Abstract

The Edwardian era saw the final flowering of the partisan provincial press. In the decade before 1914, most of the major newspapers published outside London still displayed a clear party allegiance and collectively they outsold their London rivals. Some of the most important figures in the provincial press on the Liberal side were the cocoa manufacturer and philanthropist, Joseph Rowntree, and the associated trio, often known as the “Starmer group”, of Arnold Rowntree (Joseph's nephew), John Bowes Morrell (his business partner) and the newspaperman, Charles Starmer. Between them they rescued several important Liberal newspapers like the Northern Echo and Sheffield Independent for the party cause.

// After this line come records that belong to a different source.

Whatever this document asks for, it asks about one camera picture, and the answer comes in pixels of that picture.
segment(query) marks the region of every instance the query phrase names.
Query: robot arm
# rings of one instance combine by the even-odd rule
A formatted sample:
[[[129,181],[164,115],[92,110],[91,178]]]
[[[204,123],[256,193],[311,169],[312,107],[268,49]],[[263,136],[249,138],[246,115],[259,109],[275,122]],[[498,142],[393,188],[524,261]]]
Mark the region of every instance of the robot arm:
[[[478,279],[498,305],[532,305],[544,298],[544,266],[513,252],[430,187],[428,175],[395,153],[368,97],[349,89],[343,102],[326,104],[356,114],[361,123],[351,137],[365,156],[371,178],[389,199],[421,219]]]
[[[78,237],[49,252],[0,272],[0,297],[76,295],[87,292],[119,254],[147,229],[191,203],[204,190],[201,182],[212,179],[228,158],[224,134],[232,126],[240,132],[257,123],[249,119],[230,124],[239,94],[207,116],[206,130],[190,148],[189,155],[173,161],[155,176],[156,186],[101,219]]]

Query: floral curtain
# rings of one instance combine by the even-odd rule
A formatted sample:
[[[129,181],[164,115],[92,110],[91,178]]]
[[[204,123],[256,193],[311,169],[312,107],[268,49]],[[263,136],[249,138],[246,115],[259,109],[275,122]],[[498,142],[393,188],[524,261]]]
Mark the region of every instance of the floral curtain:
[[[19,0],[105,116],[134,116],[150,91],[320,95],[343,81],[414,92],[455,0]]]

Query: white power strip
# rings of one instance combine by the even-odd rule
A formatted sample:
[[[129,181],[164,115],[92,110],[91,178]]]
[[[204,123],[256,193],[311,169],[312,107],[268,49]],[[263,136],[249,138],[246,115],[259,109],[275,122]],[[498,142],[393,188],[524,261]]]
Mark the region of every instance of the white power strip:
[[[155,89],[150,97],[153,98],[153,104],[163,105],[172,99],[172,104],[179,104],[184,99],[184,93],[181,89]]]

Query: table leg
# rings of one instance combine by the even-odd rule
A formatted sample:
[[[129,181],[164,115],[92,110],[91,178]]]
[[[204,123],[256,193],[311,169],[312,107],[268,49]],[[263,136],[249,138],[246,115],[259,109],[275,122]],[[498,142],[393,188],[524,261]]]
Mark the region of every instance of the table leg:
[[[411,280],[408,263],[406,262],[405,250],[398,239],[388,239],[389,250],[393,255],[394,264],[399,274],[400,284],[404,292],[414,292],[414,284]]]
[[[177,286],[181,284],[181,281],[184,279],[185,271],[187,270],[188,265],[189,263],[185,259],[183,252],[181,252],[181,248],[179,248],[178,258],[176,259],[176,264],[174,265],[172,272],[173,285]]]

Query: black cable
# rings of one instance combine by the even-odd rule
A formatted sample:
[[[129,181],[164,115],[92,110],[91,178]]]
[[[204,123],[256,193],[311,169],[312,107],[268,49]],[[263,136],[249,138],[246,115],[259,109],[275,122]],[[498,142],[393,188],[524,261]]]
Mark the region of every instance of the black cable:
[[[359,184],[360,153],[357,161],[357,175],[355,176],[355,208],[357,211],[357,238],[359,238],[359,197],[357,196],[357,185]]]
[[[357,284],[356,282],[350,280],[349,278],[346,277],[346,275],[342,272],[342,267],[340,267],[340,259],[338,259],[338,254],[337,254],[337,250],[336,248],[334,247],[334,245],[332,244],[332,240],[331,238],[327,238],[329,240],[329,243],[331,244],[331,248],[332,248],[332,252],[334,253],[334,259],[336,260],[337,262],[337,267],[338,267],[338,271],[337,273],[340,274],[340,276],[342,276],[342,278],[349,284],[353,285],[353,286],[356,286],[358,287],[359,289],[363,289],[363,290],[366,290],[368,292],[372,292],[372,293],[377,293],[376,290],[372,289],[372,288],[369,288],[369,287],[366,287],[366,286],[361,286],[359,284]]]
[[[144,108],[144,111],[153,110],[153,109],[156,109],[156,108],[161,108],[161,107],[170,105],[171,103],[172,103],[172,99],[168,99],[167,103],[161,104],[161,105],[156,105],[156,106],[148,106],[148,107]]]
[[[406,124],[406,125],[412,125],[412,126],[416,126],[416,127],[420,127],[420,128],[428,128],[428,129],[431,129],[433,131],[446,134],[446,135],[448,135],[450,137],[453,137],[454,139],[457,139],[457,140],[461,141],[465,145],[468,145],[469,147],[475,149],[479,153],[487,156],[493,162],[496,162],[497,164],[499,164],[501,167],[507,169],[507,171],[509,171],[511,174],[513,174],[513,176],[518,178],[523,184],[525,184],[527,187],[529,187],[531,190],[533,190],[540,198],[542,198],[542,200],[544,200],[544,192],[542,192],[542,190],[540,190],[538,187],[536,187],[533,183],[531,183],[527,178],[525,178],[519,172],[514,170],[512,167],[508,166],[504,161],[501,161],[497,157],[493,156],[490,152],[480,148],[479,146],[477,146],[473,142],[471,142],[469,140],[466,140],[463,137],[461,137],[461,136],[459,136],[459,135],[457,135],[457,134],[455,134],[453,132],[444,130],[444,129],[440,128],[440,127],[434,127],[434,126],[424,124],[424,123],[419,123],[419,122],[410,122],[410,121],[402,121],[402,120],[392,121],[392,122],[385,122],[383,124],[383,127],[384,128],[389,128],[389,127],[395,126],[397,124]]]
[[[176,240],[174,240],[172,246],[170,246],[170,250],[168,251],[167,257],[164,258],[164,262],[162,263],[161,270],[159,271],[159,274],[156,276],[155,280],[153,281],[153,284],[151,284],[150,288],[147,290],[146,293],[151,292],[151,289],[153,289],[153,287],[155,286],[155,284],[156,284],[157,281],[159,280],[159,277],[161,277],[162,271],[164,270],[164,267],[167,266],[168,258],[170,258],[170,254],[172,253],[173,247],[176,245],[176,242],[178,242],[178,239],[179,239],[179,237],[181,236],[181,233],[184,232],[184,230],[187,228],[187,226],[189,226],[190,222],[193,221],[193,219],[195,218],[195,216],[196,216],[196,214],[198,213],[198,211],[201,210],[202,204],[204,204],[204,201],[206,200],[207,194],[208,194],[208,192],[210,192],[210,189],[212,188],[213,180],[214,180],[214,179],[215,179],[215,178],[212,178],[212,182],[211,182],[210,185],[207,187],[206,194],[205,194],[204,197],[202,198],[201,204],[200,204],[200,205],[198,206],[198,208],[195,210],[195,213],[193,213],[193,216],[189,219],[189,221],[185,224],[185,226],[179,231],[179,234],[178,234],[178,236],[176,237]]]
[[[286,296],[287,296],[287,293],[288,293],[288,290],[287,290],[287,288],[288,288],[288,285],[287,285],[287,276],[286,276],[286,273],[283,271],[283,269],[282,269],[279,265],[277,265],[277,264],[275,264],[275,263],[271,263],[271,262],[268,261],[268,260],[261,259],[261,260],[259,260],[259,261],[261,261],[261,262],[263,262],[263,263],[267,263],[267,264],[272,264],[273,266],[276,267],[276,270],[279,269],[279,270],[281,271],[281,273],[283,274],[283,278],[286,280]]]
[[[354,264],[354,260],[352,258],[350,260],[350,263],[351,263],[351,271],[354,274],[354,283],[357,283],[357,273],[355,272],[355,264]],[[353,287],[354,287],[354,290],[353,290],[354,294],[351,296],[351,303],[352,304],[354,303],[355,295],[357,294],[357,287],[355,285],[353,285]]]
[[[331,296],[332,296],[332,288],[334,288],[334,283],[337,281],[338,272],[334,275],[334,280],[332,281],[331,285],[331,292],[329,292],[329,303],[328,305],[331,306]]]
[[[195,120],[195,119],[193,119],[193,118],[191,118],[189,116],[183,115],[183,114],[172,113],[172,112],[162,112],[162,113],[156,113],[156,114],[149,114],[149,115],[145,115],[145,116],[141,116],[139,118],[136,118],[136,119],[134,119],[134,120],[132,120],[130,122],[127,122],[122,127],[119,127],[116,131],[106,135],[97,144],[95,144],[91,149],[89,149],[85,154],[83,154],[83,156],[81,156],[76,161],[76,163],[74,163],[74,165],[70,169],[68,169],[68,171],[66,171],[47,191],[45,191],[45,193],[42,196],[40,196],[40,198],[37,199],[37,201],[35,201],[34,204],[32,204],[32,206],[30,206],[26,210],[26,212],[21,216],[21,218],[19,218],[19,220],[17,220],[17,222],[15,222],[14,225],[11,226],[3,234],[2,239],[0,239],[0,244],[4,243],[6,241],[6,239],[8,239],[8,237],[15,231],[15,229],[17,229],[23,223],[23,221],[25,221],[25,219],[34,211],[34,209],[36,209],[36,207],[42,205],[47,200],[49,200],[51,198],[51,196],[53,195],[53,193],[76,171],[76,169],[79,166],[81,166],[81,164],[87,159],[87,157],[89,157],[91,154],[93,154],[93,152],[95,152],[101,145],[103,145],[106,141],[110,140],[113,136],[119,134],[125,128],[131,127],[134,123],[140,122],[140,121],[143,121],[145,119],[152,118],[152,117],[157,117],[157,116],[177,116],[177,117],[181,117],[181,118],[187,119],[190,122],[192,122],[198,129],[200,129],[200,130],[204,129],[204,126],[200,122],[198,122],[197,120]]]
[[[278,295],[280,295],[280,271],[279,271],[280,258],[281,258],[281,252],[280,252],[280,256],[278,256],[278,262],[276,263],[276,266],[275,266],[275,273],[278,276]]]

But one of the group's lesser-known acquisitions, and its last before the First World War, was the Lincolnshire Chronicle in June 1914. This article argues that the Lincolnshire Chronicle's purchase can best be seen as a purely commercial investment by the “Starmer group” and that this may indicate that the group was starting to become more interested in the press as a business, rather than as a political project. The article also examines how the layout and content of the Lincolnshire Chronicle were changed under its new owners in order to increase its profitability, often using methods pioneered elsewhere in the “Starmer group”, and resulting in a more standardised, “modern” format. In doing so, the article draws attention to the complexities of the interaction between power and profit in the Edwardian press and suggests the Lincolnshire Chronicle can be seen as a harbinger of the commercial, rather than political, future that lay before provincial newspaper groups in the post-First World War era.